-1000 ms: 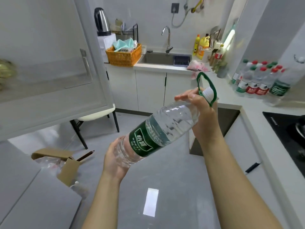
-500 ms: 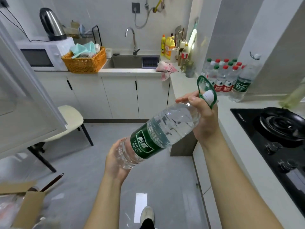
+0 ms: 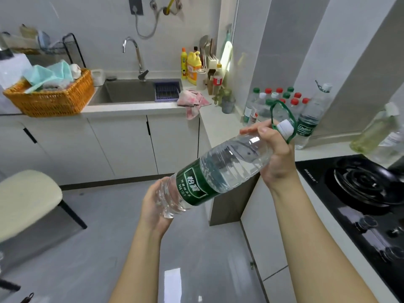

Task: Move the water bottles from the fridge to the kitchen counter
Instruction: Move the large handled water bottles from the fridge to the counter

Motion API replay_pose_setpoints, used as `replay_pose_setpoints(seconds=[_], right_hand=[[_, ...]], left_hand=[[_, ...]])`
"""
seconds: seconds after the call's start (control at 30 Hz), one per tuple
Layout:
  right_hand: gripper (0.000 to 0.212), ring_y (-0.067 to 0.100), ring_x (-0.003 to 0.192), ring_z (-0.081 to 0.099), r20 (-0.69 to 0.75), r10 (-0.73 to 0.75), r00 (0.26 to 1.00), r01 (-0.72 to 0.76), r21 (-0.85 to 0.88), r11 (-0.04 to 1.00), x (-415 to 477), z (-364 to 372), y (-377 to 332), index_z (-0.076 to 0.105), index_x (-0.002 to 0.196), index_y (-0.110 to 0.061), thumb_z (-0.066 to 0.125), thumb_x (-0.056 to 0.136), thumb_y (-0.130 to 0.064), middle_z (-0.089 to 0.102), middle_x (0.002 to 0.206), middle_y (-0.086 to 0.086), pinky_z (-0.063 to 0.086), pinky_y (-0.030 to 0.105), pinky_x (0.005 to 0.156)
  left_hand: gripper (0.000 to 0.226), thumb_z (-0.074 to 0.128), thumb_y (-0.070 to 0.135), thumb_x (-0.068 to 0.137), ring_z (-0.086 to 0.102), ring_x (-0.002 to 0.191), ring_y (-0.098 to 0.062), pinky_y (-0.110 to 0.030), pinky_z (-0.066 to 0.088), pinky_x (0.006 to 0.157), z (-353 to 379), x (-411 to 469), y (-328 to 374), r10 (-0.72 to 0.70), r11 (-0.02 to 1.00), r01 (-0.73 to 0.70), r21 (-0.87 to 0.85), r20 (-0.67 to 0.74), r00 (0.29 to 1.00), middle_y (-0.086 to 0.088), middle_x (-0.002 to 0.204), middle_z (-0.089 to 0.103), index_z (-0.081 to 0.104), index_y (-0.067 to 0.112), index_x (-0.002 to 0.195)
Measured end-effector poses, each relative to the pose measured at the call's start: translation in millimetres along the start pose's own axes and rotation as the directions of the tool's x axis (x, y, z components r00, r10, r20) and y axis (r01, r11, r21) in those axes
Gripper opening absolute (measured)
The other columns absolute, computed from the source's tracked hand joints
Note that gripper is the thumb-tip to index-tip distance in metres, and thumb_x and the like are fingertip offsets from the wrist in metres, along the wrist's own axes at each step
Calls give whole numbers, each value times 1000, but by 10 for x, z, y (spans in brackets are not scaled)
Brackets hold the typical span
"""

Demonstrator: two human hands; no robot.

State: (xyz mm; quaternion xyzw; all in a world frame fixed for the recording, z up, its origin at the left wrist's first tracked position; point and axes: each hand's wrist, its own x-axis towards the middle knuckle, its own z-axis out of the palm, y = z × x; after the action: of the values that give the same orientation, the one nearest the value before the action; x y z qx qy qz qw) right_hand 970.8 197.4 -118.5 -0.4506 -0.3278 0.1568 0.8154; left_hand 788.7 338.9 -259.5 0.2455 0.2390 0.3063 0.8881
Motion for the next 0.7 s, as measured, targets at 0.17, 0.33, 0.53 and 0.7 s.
replay_pose_setpoints(seconds=[0.17,0.33,0.53,0.7], right_hand=[[6,24,74,68,-55,19,998,-18,14,1000,284,-140,169,57,72,-6,54,77,-5,69,68,4,54,37,76],[6,25,76,68,-91,23,996,-23,-9,1000,649,-400,338,58,72,-8,55,77,-7,69,69,5,54,40,78],[19,30,81,68,-112,33,993,-39,-53,998,1269,-931,577,65,65,-21,59,79,-9,72,71,6,48,57,97],[13,28,77,68,-147,76,986,-80,-17,997,1880,-1434,702,63,67,-16,61,77,-8,70,69,7,49,54,96]], left_hand=[[24,60,27,77,68,86,-25,-43,48,88,96,371,-47,-46,999,45,31,41,998,-11,96,70,73,8,84],[23,60,27,78,70,83,-24,-41,50,84,265,792,-162,-64,997,63,43,12,998,-9,92,72,76,11,79],[33,57,27,87,61,104,-32,-50,42,100,553,1480,-574,-175,985,175,-13,-92,980,-15,114,63,64,8,113],[31,64,27,79,67,98,-35,-49,53,87,964,2097,-923,-247,969,246,-20,-110,963,-18,111,66,73,6,101]])
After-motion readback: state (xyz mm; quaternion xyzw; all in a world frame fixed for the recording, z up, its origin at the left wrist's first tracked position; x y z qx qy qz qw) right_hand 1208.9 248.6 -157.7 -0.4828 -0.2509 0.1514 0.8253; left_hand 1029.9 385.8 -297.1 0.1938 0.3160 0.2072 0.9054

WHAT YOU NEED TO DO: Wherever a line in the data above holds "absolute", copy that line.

TASK RESPONSE:
Gripper opening absolute (measured)
The other columns absolute, computed from the source's tracked hand joints

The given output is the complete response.